As lideranças comunitárias se sentiram expulsas também e convocaram uma grande assembleia, na qual foi aprovada uma passeata em que duas mil pessoas marcharam pelas ruas em direção ao Palácio dos Manguinhos, com o objetivo de mostrar para a população o que estava acontecendo na Igreja, especialmente, a demissão e suspensão de ordem do padre Reginaldo Veloso. Chegando ao palácio, os portões foram fechados.
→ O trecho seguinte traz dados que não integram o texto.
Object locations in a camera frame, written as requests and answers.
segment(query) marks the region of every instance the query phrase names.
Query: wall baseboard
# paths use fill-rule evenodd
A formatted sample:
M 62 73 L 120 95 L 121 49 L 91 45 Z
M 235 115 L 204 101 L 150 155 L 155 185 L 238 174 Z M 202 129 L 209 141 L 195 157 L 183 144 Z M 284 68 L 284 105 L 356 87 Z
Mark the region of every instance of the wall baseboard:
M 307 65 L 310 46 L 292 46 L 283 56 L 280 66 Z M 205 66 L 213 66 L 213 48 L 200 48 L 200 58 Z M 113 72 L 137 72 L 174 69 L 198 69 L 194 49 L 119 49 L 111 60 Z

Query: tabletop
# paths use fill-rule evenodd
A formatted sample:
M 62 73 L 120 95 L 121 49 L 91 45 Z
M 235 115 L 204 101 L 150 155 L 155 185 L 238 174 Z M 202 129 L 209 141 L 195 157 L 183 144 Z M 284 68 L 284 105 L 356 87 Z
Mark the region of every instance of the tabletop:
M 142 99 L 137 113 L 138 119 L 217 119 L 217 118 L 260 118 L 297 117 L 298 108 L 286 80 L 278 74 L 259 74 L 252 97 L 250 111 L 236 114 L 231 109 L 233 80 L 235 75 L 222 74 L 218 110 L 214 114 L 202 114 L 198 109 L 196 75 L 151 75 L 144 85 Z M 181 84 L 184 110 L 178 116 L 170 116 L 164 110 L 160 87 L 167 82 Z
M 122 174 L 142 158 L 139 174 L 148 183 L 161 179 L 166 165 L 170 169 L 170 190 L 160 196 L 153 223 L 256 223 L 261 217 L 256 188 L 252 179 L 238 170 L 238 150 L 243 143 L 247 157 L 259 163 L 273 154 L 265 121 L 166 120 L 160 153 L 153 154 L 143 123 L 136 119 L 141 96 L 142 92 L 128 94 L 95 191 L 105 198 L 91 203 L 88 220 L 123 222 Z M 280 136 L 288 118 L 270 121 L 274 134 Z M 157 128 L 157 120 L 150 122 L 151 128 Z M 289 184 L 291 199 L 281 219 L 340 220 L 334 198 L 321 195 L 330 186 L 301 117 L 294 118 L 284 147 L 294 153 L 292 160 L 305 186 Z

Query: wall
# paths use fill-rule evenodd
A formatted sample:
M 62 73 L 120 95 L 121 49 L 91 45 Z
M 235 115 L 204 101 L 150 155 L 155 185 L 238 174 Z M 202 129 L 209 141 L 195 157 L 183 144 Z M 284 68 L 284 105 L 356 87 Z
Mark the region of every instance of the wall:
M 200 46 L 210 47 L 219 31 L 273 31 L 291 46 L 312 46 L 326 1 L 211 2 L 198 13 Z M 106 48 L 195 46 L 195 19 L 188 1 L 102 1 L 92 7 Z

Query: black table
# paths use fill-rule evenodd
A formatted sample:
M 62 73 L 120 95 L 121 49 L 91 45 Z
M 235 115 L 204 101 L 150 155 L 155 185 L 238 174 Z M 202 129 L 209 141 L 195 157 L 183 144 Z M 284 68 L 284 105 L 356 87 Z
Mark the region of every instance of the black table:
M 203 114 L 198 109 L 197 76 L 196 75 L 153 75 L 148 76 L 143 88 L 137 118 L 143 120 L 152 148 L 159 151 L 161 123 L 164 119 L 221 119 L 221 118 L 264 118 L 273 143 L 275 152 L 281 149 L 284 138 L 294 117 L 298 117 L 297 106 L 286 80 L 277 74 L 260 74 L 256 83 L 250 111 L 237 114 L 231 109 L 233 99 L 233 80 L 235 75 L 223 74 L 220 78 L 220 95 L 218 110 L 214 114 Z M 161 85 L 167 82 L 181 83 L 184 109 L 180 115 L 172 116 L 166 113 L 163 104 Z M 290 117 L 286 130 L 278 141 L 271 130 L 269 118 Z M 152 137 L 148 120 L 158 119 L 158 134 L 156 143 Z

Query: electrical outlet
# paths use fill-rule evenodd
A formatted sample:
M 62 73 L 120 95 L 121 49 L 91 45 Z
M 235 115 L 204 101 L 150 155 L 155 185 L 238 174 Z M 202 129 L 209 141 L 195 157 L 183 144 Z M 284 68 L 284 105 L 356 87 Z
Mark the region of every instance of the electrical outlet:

Certo dia, a Arquidiocese foi buscar a chave da Igreja, mas “ninguém sabia com quem estava”. O arcebispo entrou com ação judicial e, com mandado, acionou a polícia para garantir a entrada na Igreja. O povo fez uma ciranda rodeando o prédio para impedir a ação do batalhão de choque da PM. À noite, acendeu-se uma fogueira e o povo cantava: “A chave, a chave, a chave eu não dou. A chave é de Pedro, que foi Pescador. A Igreja é do povo, que foi construtor. Nela está nosso sangue e também nossa dor”. Uma comissão soltou um balão com a chave, que foi “para o céu”, mas não foi entregue. A PM arrombou a Igreja e a casa paroquial.

Coerência, sempre!

Padre Reginaldo deu continuidade ao trabalho comunitário. Resolveu constituir família e se casou com a coordenadora da catequese, Edileuza Osório, em abril de 1994.  O casal teve um filho, João José, no ano seguinte. Isso, diz Reginaldo, “me enriqueceu na compreensão da família, da missão de ser pai, de educar filho, fortaleceu meu trabalho pastoral”. Além do trabalho de base, nos últimos anos, coordenou o Movimento dos Trabalhadores Cristãos (MTC) e desenvolveu ações culturais, pois era também poeta, músico e cantor.  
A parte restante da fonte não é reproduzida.